Abramos os olhos a Deus, purificando a visão do coração das representações
enganadoras e pavorosas, do deus da força e dos castigos, projecção da soberba
e dos medos humanos. Olhemos com confiança para o Deus da misericórdia, com a
certeza de que «o amor jamais passará» (1 Cor 13, 8). Renovemos a esperança da vida
verdadeira a que somos chamados, aquela que não passará e que nos espera em comunhão
com o Senhor e com os outros numa alegria que durará sempre e sem fim.
E abramos os olhos ao próximo, sobretudo ao
irmão esquecido e excluído, ao «Lázaro» que jaz à nossa porta. Para ele está
apontada a lupa da Igreja; que o Senhor nos livre de a voltarmos para nós.
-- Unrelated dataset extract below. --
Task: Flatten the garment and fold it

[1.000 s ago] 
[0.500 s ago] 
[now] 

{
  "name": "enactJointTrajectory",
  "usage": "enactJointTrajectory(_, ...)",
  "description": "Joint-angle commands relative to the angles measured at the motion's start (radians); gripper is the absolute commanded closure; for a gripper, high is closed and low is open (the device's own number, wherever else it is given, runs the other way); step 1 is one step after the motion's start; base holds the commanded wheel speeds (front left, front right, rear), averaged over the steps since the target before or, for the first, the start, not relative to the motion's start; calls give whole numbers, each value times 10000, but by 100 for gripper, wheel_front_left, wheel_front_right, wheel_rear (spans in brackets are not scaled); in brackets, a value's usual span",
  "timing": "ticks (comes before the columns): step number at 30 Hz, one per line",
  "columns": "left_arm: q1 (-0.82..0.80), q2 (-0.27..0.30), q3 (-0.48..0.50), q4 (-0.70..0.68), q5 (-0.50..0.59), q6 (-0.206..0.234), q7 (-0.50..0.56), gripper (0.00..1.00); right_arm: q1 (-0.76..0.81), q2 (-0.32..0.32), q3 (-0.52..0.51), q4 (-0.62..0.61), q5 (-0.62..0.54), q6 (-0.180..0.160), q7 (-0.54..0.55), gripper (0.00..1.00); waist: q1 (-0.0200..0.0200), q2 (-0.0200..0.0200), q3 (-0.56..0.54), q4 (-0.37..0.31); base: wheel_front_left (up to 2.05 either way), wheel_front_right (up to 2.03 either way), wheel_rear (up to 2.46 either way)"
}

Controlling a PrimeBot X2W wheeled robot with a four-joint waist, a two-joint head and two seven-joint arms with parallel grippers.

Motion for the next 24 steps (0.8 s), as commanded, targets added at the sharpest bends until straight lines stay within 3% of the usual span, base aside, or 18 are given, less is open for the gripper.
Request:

Afaste-nos das quimeras que nos distraem, dos interesses e dos privilégios, do
apego ao poder e à glória, da sedução do espírito do mundo. De modo particular,
a nossa Mãe Igreja «olha para toda a humanidade que sofre e chora, pois ela sabe
que esta lhe pertence, por direito evangélico» (Paulo VI, Discurso no início da II Sessão do Concílio Vaticano II, 29 de setembro de 1963); por direito e também por dever evangélico porque é nossa
tarefa cuidar da verdadeira riqueza que são os pobres, como bem no-lo recorda
uma antiga tradição referente ao mártir romano São Lourenço. Este, antes de
suportar um martírio atroz por amor ao Senhor, distribuiu os bens da comunidade
aos pobres, por ele designados como verdadeiros
tesouros da Igreja. À luz destas reflexões, gostaria que hoje fosse o «dia
dos pobres». Que o Senhor nos conceda a graça de olhar sem medo para aquilo que
conta, dirigir o coração para Ele e para os nossos verdadeiros tesouros.